The Milford Point Hotel is a former hotel building at 1 Milford Point Road in Milford, Connecticut. Built in 1847, it is one of the oldest surviving seaside coastal hotel buildings in the state. It was listed on the National Register of Historic Places in 1988. It now serves as the visitors center for the Connecticut Audubon Society Coastal Center at Milford Point.

==Description and history==
The former Milford Point Hotel is located near the tip of Milford Point, the most southwesterly part of the city. The point forms the eastern edge of the mouth of the Housatonic River, and is an area of conservation and wildlife management lands owned by the state and the Connecticut Audubon Society.
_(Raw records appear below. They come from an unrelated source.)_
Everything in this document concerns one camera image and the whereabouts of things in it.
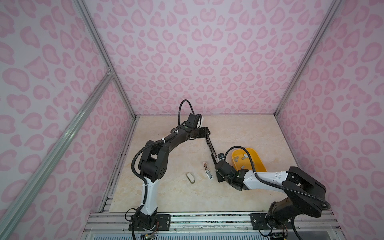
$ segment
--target beige object
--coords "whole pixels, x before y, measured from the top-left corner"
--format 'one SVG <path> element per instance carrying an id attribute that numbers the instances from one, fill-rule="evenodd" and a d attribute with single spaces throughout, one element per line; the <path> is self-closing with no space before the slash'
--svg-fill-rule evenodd
<path id="1" fill-rule="evenodd" d="M 181 121 L 186 119 L 187 115 L 181 116 Z M 132 158 L 148 140 L 156 141 L 167 136 L 176 125 L 177 116 L 139 118 L 110 212 L 125 212 L 140 205 L 142 181 L 131 171 Z M 296 166 L 273 115 L 204 115 L 203 126 L 209 127 L 217 154 L 240 145 L 257 150 L 269 172 Z M 273 201 L 286 198 L 285 194 L 270 190 L 238 191 L 226 182 L 217 182 L 216 174 L 209 180 L 203 162 L 214 169 L 205 139 L 188 140 L 169 154 L 167 172 L 159 185 L 158 212 L 266 211 Z M 186 172 L 194 173 L 194 184 L 185 177 Z"/>

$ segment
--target pink heart pattern wallpaper
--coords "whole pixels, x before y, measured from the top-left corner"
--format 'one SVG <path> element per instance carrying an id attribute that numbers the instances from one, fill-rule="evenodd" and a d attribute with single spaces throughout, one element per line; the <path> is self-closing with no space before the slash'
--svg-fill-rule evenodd
<path id="1" fill-rule="evenodd" d="M 105 73 L 71 0 L 1 2 L 0 218 Z"/>
<path id="2" fill-rule="evenodd" d="M 10 240 L 79 239 L 100 205 L 130 124 L 110 83 Z"/>
<path id="3" fill-rule="evenodd" d="M 278 121 L 348 240 L 383 238 L 383 1 L 346 1 Z"/>
<path id="4" fill-rule="evenodd" d="M 331 0 L 86 3 L 136 114 L 237 114 L 275 112 Z"/>

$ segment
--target diagonal metal beam
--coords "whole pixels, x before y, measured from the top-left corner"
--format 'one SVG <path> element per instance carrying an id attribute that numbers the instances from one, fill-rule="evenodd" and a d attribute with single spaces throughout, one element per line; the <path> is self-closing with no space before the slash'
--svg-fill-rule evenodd
<path id="1" fill-rule="evenodd" d="M 113 79 L 113 81 L 115 82 L 115 85 L 119 91 L 121 99 L 123 99 L 123 102 L 124 102 L 126 108 L 128 109 L 129 114 L 131 115 L 131 118 L 135 119 L 136 114 L 133 111 L 132 105 L 129 102 L 127 94 L 122 87 L 121 81 L 116 74 L 115 68 L 113 67 L 112 61 L 108 56 L 107 50 L 103 44 L 103 41 L 101 40 L 101 36 L 100 36 L 99 32 L 96 29 L 96 26 L 92 20 L 92 16 L 88 10 L 87 5 L 85 4 L 84 0 L 73 0 L 73 2 L 75 3 L 75 5 L 77 7 L 79 15 L 83 18 L 83 21 L 84 21 L 85 25 L 87 26 L 87 29 L 88 29 L 89 33 L 91 34 L 91 37 L 92 37 L 93 41 L 95 42 L 97 49 L 100 52 L 100 56 L 103 59 L 103 61 L 105 62 L 106 66 L 109 70 L 109 73 L 112 75 L 115 75 L 115 78 Z"/>
<path id="2" fill-rule="evenodd" d="M 7 240 L 11 236 L 112 79 L 111 74 L 104 76 L 18 197 L 12 202 L 0 222 L 0 240 Z"/>
<path id="3" fill-rule="evenodd" d="M 331 26 L 337 13 L 341 9 L 343 2 L 344 2 L 344 0 L 333 0 L 332 1 L 331 6 L 328 8 L 328 11 L 325 14 L 325 17 L 323 18 L 323 21 L 321 22 L 319 28 L 317 29 L 317 32 L 315 33 L 313 40 L 312 40 L 311 44 L 309 45 L 307 52 L 305 53 L 305 55 L 303 57 L 303 60 L 299 64 L 299 67 L 297 68 L 295 74 L 293 75 L 293 78 L 292 78 L 290 84 L 288 85 L 287 89 L 285 90 L 283 97 L 281 98 L 281 101 L 276 108 L 276 111 L 275 111 L 275 117 L 276 118 L 281 113 L 281 110 L 283 109 L 285 103 L 288 101 L 288 98 L 291 95 L 293 88 L 295 87 L 296 83 L 299 81 L 299 79 L 301 77 L 301 73 L 303 72 L 305 67 L 308 65 L 309 61 L 311 60 L 311 57 L 314 55 L 316 48 L 320 44 L 321 39 L 323 38 L 323 36 L 327 32 L 328 28 Z"/>
The hotel building is a 2-1/2 story wood frame structure, with a gabled roof and clapboarded exterior, set on a raised foundation obscured by latticework. A single-story shed-roofed porch extends across the front, with Italianate square posts rising to jigsawn brackets. The interior retains much of its original layout, with three main public chambers on the first floor, and a corridor providing access to small guest rooms on the second.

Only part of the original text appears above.